Monday, October 22, 2018

Quiet Dangers


Science and Aesthetic Experience


A recent article in the Crimson described a new class in being offered by Harvard Medical School in Neuroaesthetics. Teaching it is Nancy Imhoff, a specialist in the science of happiness, subject of her Ted talk. This connection underscores the fact that we get pleasure from the arts. Art makes us happy. Scientists map locations of mental activity to see what areas are activated at the same time and learn something about why that is. Where the activity is located connects to what is known about those regions. In this case, the circuitry associated with seeing something outside ourselves and the circuitry of thinking inwardly about ourselves two systems that usually operate separately, are both active at once. We’re either observing or thinking about what’s being observed or we’re thinking about something else going on with us. Looking at art got both systems triggers them both together. Art takes us into the experienced emotions of another person, through the viewer’s personal experiences of that feeling, and this is both a connection to the artist, and increased self-awareness in reflecting on what came to mind.

The originator of the field of Neuroaesthetics, Semir Zeki, found a place in the frontal lobe, the medial orbital frontal cortex, that always lights up with the experience of beauty. This is the area associated with value and sensitivity to what matters to us, reinforcing those qualities.  Alfred Adler was one psychiatrist that recommended having beautiful things artfully crafted around the home to increase sensitivity to value. Susanne Langer was a philosopher who felt the arts were the only proper mirror of the inner life. Her insights over fifty years ago are validated by recent brain science.

“You will never have a complete theory of aesthetics unless you take account of the organ through which you have the aesthetic experience,” Zeki said.
Referring to what the viewer experiences emphasizes the connection made between artist and self when two normally separate processes operate together. Far from robbing the arts of its mystery, the science behind the aesthetic experience is a powerful argument for re-emphasizing the arts in education. Insight demands response to wholes and arts is the way to educate the untapped potential of visual intelligence, the perceptual understanding of the whole picture. The idea that art creates pleasure signals its usefulness to human survival at a time when academic institutions are devaluing it. The brain rewards what is good for us. Self-awareness and attunement to harmony within the whole build important levels of our mind.

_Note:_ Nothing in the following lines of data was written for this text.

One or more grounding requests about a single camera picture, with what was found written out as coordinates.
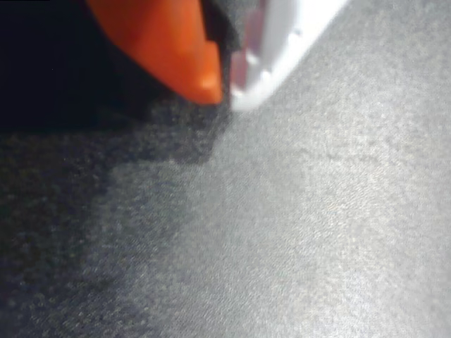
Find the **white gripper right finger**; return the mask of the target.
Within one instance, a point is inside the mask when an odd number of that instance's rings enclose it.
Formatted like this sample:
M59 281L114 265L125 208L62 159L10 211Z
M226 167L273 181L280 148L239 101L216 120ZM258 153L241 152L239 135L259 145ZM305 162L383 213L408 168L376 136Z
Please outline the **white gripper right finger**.
M276 93L346 0L260 1L230 60L230 108L253 111Z

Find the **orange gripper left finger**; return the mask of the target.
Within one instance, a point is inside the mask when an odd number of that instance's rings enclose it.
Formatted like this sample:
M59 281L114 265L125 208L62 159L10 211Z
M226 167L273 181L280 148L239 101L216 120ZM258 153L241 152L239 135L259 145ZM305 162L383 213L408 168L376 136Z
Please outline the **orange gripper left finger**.
M206 36L200 1L90 0L87 5L110 41L150 75L188 101L221 102L219 49Z

Beauty stimulates what is best in us adding circuitry in the frontal cortex, our most evolved area. The understructure made by the patterns of universal experience are represented by feelings, summarizing overall response. They are the glue that holds ideas together. Understanding the science aids understanding regarding why art has lasted throughout human history.

There is a unifying quality to art that information can’t reach as it itemizes things known. With art we feel together, the artist’s expression of emotion transmitting to the viewer’s experience of that emotion giving that shiver recognizing that underneath it all we are one not many.